• [Exercise]
Keep every line in which "provide" occurs and drop the rest of the data.

• [Record extracts]
● ● ● ●

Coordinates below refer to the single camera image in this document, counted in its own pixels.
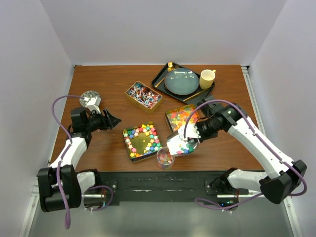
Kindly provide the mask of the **tin of lollipops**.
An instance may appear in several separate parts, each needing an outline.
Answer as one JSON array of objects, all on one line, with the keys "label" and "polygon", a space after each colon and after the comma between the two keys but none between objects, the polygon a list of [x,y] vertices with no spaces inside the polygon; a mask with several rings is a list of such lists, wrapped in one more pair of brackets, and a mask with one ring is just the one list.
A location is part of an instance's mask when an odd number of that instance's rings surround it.
[{"label": "tin of lollipops", "polygon": [[149,114],[153,113],[162,102],[161,94],[140,81],[136,81],[125,94],[132,103]]}]

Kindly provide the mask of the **clear glass jar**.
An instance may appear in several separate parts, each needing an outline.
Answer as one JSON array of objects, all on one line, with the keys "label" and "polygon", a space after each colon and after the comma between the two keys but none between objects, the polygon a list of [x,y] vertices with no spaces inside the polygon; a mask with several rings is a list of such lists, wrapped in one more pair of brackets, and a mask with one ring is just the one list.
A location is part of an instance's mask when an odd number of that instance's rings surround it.
[{"label": "clear glass jar", "polygon": [[157,152],[157,165],[163,170],[171,169],[174,165],[175,157],[169,152],[168,147],[161,147]]}]

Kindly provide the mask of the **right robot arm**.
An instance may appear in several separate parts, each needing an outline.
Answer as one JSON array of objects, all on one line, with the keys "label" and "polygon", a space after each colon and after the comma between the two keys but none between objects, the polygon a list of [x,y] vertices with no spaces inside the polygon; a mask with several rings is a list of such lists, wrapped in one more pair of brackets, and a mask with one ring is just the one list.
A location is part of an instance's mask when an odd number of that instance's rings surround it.
[{"label": "right robot arm", "polygon": [[294,161],[278,149],[254,124],[242,108],[225,100],[210,100],[198,108],[209,110],[210,116],[197,123],[200,142],[215,138],[224,131],[237,139],[260,163],[262,172],[231,168],[212,182],[212,187],[231,194],[236,189],[260,192],[274,204],[287,196],[297,197],[307,192],[302,160]]}]

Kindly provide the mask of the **metal scoop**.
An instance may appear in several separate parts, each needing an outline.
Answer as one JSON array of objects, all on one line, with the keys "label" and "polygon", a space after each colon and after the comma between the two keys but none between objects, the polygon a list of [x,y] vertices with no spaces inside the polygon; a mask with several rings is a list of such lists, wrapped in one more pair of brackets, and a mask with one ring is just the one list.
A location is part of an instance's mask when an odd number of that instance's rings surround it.
[{"label": "metal scoop", "polygon": [[166,139],[166,145],[169,153],[174,156],[186,156],[194,152],[199,142],[196,138],[181,139],[178,132],[174,132]]}]

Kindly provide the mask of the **tin of gummy candies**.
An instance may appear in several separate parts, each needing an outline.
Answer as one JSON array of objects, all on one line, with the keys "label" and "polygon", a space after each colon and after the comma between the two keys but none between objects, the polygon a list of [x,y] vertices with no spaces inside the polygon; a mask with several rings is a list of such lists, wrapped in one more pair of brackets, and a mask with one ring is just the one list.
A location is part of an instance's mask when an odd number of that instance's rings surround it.
[{"label": "tin of gummy candies", "polygon": [[190,114],[196,109],[195,105],[189,104],[165,112],[167,125],[171,132],[177,131],[186,124]]}]

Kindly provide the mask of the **tin of star candies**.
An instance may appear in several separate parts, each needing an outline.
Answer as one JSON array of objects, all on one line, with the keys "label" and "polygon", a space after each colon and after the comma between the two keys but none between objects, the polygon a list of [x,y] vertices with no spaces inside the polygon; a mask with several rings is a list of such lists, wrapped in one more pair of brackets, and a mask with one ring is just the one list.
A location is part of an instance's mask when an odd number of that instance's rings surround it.
[{"label": "tin of star candies", "polygon": [[128,157],[132,163],[156,156],[162,143],[153,121],[126,128],[122,131]]}]

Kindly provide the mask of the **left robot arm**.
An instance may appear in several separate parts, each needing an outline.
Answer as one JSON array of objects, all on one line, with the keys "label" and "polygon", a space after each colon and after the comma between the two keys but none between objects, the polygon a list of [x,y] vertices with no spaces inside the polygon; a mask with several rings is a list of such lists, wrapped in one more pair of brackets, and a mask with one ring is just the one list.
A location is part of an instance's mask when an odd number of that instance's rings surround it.
[{"label": "left robot arm", "polygon": [[102,113],[87,113],[83,107],[71,110],[72,124],[67,129],[64,149],[58,158],[48,167],[38,171],[39,200],[43,212],[52,212],[77,208],[81,196],[89,191],[96,194],[102,189],[102,181],[97,169],[88,169],[77,173],[75,168],[86,152],[96,130],[112,130],[121,119],[104,109]]}]

● ● ● ●

• [Written response]
Kindly provide the mask of the **tin of lollipops**.
Kindly provide the mask of the **clear glass jar**.
Kindly provide the mask of the **right robot arm**.
Kindly provide the mask of the **metal scoop**.
Kindly provide the mask of the **tin of gummy candies**.
Kindly provide the mask of the **tin of star candies**.
Kindly provide the mask of the **left robot arm**.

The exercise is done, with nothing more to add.